気になってしまった以上、仕方ありません。浮かんだ疑問をなかったことにしてはいけないのです。というわけで、実際にトライして白黒つけてみることにしました。
【ご注意】本記事は、用途以外のオイル使用によるエンジンに与える影響を確認するための実験であり、一般使用車両での実施や再現を推奨するものではありません。絶対に真似しないでください。
実験車両はリトルカブ
今回の生贄・・・もとい、実験車両はこちら、リトルカブです。純正エンジンはすでにご臨終だったので、現在は海外製の汎用エンジンを搭載しています。とはいえ、基本構造はスーパーカブ系の横型エンジンにかなり近いもの。つまり、今回の実験にはちょうどいい被検体と言えます。
ちなみにこの車両、以前には「通常の3倍のオイルを入れてみた」という実験も行っています。

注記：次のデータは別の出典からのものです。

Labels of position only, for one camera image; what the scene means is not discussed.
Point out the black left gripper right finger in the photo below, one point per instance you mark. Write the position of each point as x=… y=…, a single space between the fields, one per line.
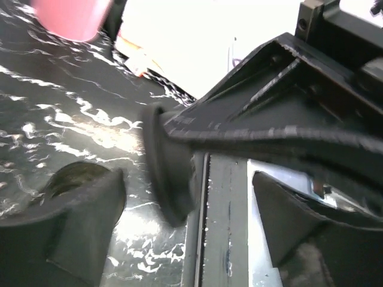
x=315 y=245

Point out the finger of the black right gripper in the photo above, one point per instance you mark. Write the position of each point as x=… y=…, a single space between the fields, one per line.
x=288 y=99

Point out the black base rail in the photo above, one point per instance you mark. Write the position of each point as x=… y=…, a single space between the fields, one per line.
x=225 y=241

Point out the pink straw holder cup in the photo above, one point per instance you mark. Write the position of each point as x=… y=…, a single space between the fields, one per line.
x=74 y=20

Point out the single black cup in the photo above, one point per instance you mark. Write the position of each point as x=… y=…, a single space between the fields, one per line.
x=74 y=179

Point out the single black lid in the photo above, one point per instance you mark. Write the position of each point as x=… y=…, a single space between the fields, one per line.
x=170 y=167

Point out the white folded cloth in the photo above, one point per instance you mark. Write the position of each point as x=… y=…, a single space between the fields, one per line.
x=194 y=44

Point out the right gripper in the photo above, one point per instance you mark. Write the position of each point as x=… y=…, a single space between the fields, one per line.
x=347 y=40

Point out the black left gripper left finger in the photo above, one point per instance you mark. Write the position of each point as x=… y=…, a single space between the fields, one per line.
x=65 y=241

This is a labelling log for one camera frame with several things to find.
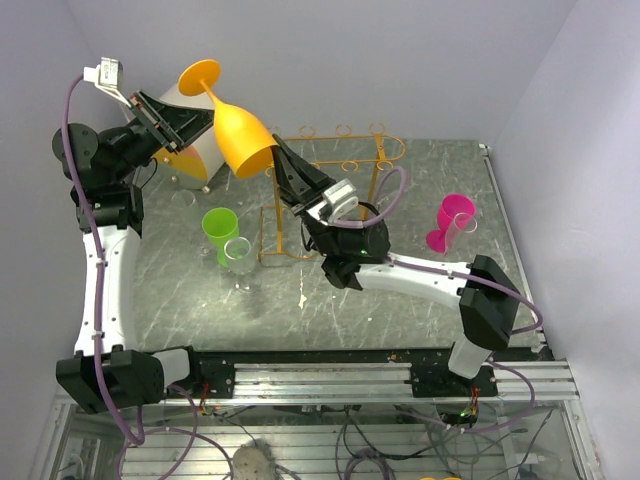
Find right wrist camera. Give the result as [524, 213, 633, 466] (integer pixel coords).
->
[321, 179, 358, 223]

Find pink plastic wine glass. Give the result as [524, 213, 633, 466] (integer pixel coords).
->
[426, 193, 476, 254]

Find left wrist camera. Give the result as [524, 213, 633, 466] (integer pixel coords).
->
[82, 57, 128, 104]

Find white round drawer box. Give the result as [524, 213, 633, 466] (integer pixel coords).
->
[156, 84, 225, 193]

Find clear wide wine glass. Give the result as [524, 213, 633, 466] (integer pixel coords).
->
[224, 237, 257, 293]

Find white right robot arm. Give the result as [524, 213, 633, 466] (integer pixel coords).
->
[272, 137, 524, 396]

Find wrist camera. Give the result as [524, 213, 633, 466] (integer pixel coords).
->
[321, 179, 358, 223]
[82, 57, 128, 104]

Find gold wire glass rack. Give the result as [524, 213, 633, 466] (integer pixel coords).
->
[258, 122, 406, 264]

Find clear small wine glass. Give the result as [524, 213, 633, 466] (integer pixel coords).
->
[171, 190, 198, 212]

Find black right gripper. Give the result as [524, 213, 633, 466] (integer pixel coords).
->
[269, 134, 341, 258]

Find aluminium mounting rail frame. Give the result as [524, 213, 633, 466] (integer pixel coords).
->
[33, 349, 603, 479]

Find yellow plastic wine glass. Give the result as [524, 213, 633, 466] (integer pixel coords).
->
[178, 59, 277, 179]

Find green plastic wine glass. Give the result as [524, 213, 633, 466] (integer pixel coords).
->
[201, 207, 239, 267]

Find clear tall wine glass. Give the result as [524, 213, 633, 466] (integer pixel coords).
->
[444, 212, 478, 256]

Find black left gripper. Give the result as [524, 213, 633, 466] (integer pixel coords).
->
[110, 89, 222, 182]

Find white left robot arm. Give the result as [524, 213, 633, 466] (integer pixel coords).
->
[52, 91, 213, 414]

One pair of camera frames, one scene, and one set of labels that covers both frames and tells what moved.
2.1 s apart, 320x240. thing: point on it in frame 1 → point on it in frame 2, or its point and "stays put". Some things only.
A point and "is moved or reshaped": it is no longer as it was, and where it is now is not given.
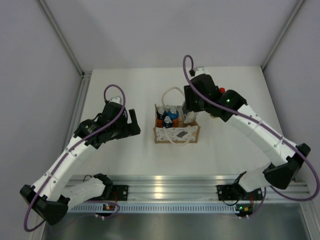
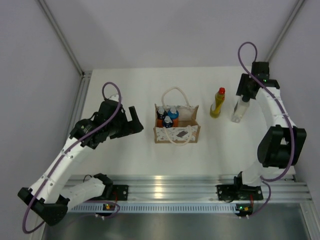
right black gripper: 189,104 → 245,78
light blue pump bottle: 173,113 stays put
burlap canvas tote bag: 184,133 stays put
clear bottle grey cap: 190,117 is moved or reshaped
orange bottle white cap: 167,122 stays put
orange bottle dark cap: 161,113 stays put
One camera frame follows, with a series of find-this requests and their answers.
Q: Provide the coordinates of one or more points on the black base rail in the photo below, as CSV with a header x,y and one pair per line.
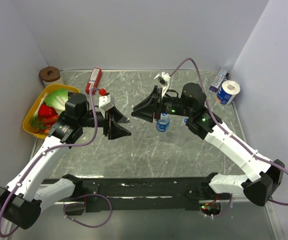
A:
x,y
103,194

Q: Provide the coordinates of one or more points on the white green toy cabbage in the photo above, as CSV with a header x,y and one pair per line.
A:
x,y
57,100

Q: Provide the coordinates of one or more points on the brown lid white canister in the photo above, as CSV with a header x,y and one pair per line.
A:
x,y
50,75

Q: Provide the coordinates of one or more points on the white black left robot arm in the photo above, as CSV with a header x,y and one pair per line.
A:
x,y
21,201

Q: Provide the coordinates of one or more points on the wrapped toilet paper roll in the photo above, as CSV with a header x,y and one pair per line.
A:
x,y
227,92

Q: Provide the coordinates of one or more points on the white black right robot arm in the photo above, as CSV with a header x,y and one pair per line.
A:
x,y
260,179

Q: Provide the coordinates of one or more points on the red flat box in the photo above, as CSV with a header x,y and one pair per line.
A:
x,y
94,79

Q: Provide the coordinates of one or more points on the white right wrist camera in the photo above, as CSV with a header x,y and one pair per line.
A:
x,y
163,78

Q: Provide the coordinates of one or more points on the silver white left wrist camera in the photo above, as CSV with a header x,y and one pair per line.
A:
x,y
106,102

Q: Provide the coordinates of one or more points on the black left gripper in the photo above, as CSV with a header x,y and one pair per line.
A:
x,y
114,130

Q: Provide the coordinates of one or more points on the blue label Pocari bottle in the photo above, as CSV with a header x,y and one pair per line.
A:
x,y
163,123

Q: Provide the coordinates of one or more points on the red toy pepper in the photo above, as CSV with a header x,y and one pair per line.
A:
x,y
46,112

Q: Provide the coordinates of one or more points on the red cable connector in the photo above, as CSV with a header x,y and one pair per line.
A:
x,y
102,92

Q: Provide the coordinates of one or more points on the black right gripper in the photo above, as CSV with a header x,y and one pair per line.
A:
x,y
145,109

【ご注意】本記事は、エンジンオイルの過剰注入がエンジンに与える影響を確認するための実験であり、一般使用車両での実施や再現を推奨するものではありませんのでご了承ください。 オイルの規定量は守らなくちゃイ[…]
さらにこのエンジン、過去には北海道一周ツーリング中にオイルポンプの動作不良を起こし、ほとんどオイルが回らないような状態でも走って帰ってきたという、なかなかの剛の者。
カムシャフトを交換しただけで、多少の異音はありつつも、まだ走れてしまう。この時点で、「スーパーカブ系エンジンの基本設計って、やっぱりスゲェ!」と思わざるを得ません。ならば今回は、さらにその先へ。プルスウルトラしていただきましょう。
出でよ! コストコのエクストラバージンオリーブオイル
今回使用するのはコチラ(↓)コストコのエクストラバージンオリーブオイル。
我が家では定番の一本です。揚げ物、パスタ、炒め物、生食、なんでもこれ。普通にうまい。しかも最近は円安の影響もあってか、オリーブオイルもなかなか高い。ある意味、これは立派な高級オイルです(エンジンオイルより高いんじゃないか?コレ)。650mlほど頂戴することにしました。
あっ。もちろん奥様の承諾済みです(←ここ大事)。キャップを開けると、ふわっといい香り。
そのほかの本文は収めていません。